Right. I don't remember either.
The administration, though, has nothing but faith in the Postal Service. In fact, it's willing to make a big bet on the Postal Service's nimbleness, sense of urgency, and dedication to duty.
And when I say big, I mean really big; it's willing to bet your life on it.
Literally. If we suffer an anthrax attack, everyone who's been exposed will need antibiotics within three days of the attack. That's within two days of our discovery of the attack, if we're lucky. Every day of delay after that is a death sentence for roughly five or ten percent of those exposed.
How will we get antibiotics in the hands of what could be hundreds of thousands of really worried people? The Administration's answer is contained in an executive order released quietly last week: We'll get the Postal Service to do it. Of course they're already demanding armed protection, so we'll send local law enforcement officers with them.

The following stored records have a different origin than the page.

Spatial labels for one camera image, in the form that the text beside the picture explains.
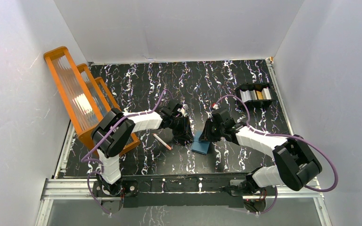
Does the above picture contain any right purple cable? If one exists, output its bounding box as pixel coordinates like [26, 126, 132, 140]
[211, 94, 339, 216]

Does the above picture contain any gold credit card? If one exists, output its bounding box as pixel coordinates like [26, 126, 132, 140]
[255, 90, 263, 100]

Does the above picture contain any white credit card stack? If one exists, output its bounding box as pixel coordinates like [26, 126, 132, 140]
[240, 90, 252, 102]

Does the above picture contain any purple cable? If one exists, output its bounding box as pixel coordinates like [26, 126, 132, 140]
[81, 89, 174, 216]
[211, 94, 339, 216]

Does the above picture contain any black card box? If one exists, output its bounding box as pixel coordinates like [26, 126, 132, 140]
[234, 83, 276, 110]

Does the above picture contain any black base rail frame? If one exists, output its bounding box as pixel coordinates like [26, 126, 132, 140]
[41, 173, 323, 214]

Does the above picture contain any orange tiered organizer rack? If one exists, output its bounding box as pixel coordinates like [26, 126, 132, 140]
[43, 46, 141, 157]

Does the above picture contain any white pink pen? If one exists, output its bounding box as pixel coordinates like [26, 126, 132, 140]
[153, 133, 172, 150]

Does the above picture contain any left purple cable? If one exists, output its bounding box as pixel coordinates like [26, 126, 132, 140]
[81, 89, 174, 216]

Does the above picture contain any rear white card stack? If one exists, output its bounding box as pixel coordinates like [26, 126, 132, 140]
[261, 87, 272, 100]

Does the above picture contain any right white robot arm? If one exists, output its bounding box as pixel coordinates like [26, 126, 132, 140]
[199, 109, 322, 195]

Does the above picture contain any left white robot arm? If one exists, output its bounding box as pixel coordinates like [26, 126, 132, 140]
[91, 99, 194, 196]

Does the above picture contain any blue leather card holder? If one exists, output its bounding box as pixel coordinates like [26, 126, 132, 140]
[191, 131, 210, 155]

Stop for a moment to imagine the scene. Postal workers will be asked to drive into contaminated neighborhoods even though they can't be sure their countermeasures will work against whatever strain has been spread there. The neighborhoods are full of people desperate to get antibiotics, so for protection, the postal workers will first have to meet up with guys with guns whom they've never seen before. They'll collect antibiotics from pickup points that they may or may not have gone to before. They'll meet the guys with guns there, or someplace else that may have to be made up at the last minute. Then they'll start out on routes that almost certainly will be new to them. As they go, they will seamlessly and fairly make decisions about whether to deliver the antibiotics to homes where no one is present, to rural mailboxes that may or may not be easily rifled, to people on the street who claim to live down the way, to the guys with guns who are riding with them and have friends or family at risk, and to men in big cars who offer cash for anything that falls off the truck.

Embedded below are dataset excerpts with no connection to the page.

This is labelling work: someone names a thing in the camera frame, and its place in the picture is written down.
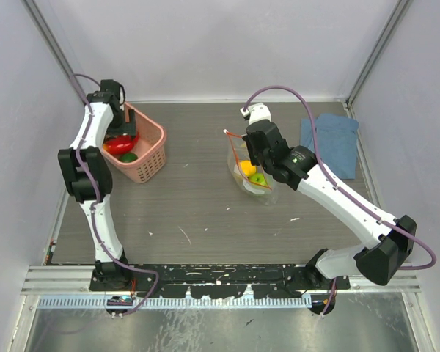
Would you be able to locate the yellow toy lemon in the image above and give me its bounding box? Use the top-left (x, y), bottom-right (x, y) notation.
top-left (239, 160), bottom-right (257, 177)

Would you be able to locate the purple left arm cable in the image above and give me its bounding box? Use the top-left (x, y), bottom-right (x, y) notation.
top-left (71, 73), bottom-right (161, 316)

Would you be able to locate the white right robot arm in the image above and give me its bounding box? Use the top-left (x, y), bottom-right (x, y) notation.
top-left (243, 120), bottom-right (417, 289)

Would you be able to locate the green toy apple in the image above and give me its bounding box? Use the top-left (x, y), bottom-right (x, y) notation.
top-left (249, 172), bottom-right (268, 186)

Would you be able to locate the blue cloth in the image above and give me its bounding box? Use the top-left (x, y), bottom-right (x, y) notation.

And all this will put antibiotics in the hands of every single exposed person within 48 hours, from a no-notice standing start.Yeah, that should work.

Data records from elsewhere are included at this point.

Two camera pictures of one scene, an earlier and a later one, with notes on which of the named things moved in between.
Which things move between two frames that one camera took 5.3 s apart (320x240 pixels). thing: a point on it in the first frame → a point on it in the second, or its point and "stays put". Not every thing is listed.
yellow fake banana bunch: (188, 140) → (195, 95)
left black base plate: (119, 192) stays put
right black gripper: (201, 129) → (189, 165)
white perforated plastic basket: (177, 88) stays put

I don't mean to be flip. I talk about this in the book, and the fact is that no delivery method will work really well, and so, as a fallback, the Postal Service may be our best option.
That said, no one but an idiot would bet their children's lives on that option.
So here's what I did -- and what you should do too. I asked my doctor for an emergency supply of antibiotics that would get me through the first week or so of a crisis. I promised not to take the antibiotics irresponsibly for colds or other viral infections. And I was ready to change doctors over the issue.
I got the prescription.
Some public health officials may try to make you feel guilty about "hoarding" antibiotics or contributing to antibiotic resistance. Poppycock. If you buy while supplies are plentiful, you're actually making a bigger market for these products and contributing to the maintenance of production capability. And if you don't take them irresponsibly, you won't affect resistance.
In fact, you're even being socially responsible. If we do suffer an anthrax attack and the Postal Service is having trouble keeping up, a sure bet if ever there was one, you can defer your delivery in favor of someone who has no stash. You'll take a bit of strain off a system that is going to need all the relief it can get.
(In addition to the glow of virtue, you can feel a bit of that leftover 60s civil disobedience thrill. When I tried to put this home stockpile advice in a speech toward the tail end of the last administration, I was informed by the lawyers that advocating an unapproved use of prescription medicine is a criminal offense under FDA law. And, while taking antibiotics for an anthrax attack is an approved use, getting antibiotics in case of an anthrax attack is not an approved use. I think that may mean that this post is, um, a felony. If so, well, power to the people and come and get me, coppers!)
What's unfortunate about the executive order is that there's not a hint that the administration is considering the home stockpile as the first and best way to prepare for a possible attack. If that's really the government's last word on the subject, it's like telling passengers that the best response to an air hijacking is to sit tight and wait for the authorities to arrive.
It's insufferably paternalistic and it's bad advice.
The only good part about it is, no one is going to listen.